Sorprendido ante la dureza de la reacción, Nash la soltó y suspiró con impaciencia.

–Escucha, no quiero discutir contigo. Sólo quiero solucionar esto cuanto antes. Llevo varias horas esperándote y no tengo ganas de esperar otras tantas a otro veterinario que esté dispuesto a venir hasta aquí.

–Qué lástima.

Una vez más Sam echó a andar hacia el pick-up.

Y nuevamente Nash la sujetó por el brazo.

Sam giró sobre los talones echando fuego por los ojos.

Esta vez la mirada fue advertencia suficiente y Nash dejó caer la mano.

–Escucha –empezó, tratando de no perder la paciencia–, quiero sacrificar el caballo y estoy dispuesto a pagar lo que sea; sólo quiero que se haga cuanto antes, para que los dos podamos continuar con nuestro trabajo.

–Mi trabajo es salvar caballos –le espetó ella–. No matarlos.

–Ese caballo que tanto quieres salvar casi mata a mi hija, y no pienso darle la oportunidad de intentarlo otra vez. ¿Vas a hacerlo, o tengo que llamar a otro veterinario para que lo haga?

Antes de que Sam pudiera responder, un remolino de pelo rubio, uñas afiladas y patadas apareció de repente y le atacó.

–¡No puedes matar a mi caballo! ¡No te lo permitiré! –gritó la niña, pegándole al estómago y los brazos.

–Eh, espera un momento –Sam consiguió por fin sujetar a la niña por los brazos y se arrodilló delante de ella, inmovilizándola.

Aunque tenía un corte bastante feo en la frente que iba desde la raíz del pelo a la ceja, la herida no parecía haber afectado las fuerzas de la pequeña.

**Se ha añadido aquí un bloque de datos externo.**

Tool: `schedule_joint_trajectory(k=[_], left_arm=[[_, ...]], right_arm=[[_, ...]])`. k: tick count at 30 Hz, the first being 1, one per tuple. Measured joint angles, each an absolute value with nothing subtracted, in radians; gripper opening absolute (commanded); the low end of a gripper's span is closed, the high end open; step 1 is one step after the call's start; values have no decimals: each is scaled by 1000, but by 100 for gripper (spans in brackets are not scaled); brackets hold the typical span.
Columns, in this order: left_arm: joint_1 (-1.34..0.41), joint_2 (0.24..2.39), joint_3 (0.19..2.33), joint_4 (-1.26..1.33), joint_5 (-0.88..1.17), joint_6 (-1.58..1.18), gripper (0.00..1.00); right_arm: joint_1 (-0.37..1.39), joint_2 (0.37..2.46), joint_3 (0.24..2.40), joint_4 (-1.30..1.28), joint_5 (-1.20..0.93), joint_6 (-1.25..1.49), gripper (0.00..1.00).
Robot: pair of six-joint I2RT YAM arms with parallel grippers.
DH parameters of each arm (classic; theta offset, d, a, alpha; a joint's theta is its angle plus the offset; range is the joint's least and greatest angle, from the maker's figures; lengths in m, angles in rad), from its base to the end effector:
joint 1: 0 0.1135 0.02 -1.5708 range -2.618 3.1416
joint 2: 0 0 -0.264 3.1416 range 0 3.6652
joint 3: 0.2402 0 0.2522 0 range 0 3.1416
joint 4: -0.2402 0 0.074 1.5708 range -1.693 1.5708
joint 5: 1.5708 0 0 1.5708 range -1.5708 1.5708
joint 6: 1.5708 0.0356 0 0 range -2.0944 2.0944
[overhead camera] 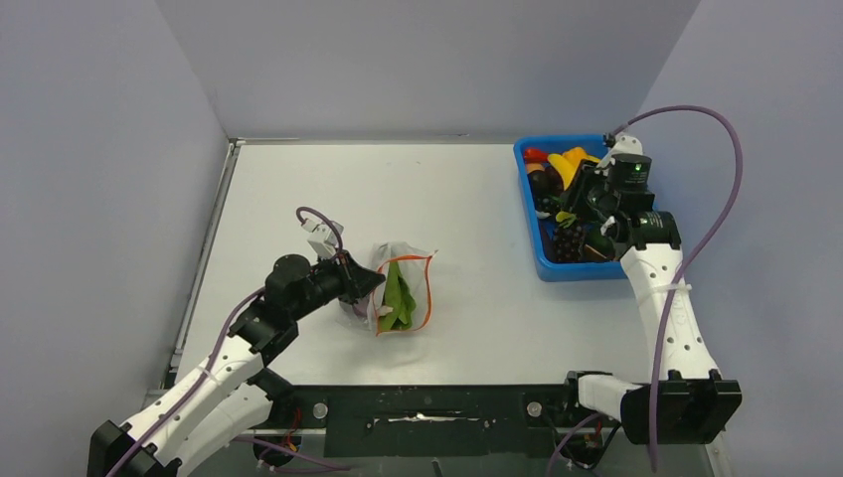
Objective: Place the food in the zip-top bag and seal the zipper
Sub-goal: Pick up the fake fruit from the bin, then place the fake fruit in the zipper food storage bag.
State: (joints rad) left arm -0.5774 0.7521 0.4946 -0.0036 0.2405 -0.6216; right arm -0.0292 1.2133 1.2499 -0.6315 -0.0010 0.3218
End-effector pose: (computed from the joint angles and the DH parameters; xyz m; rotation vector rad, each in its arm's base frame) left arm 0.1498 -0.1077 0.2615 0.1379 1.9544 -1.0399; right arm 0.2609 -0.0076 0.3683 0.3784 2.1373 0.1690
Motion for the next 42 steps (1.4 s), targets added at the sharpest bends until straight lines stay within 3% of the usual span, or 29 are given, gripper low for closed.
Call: schedule_joint_trajectory(k=[10, 23, 42], left_arm=[[-581, 815, 536, -6, 200, -611, 0], [-581, 875, 587, -4, 120, -589, 0], [-581, 881, 587, 5, 143, -600, 0]], right_arm=[[128, 1022, 1162, -662, -212, 353, 16], [439, 986, 1109, -696, -415, 449, 16], [667, 1011, 1093, -821, -469, 507, 18]])
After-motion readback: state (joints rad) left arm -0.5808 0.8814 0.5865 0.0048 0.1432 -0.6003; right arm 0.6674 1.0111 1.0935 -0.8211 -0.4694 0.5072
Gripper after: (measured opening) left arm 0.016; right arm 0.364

A pesar del ataque, la preocupación de la niña por el caballo ponía a la pequeña bastante por encima de Nash Rivers.

–No podría matarlo, cielo, te lo prometo.

La niña continuó mirando testarudamente a Sam.

–¿Cómo te llamas? –preguntó Sam, intentando que se relajara.

–Colby.

–Yo me llamo Sam.

A pesar de su enfado, la niña soltó una carcajada.

–¿Sam? Es un nombre de chico.

–Y de chica. Abreviatura de Samantha. ¿Cómo se llama tu caballo?

–Whiskey, y no permitiré que lo mates.

–No le haré ningún daño, pero tu padre me ha dicho que te ha hecho daño a ti.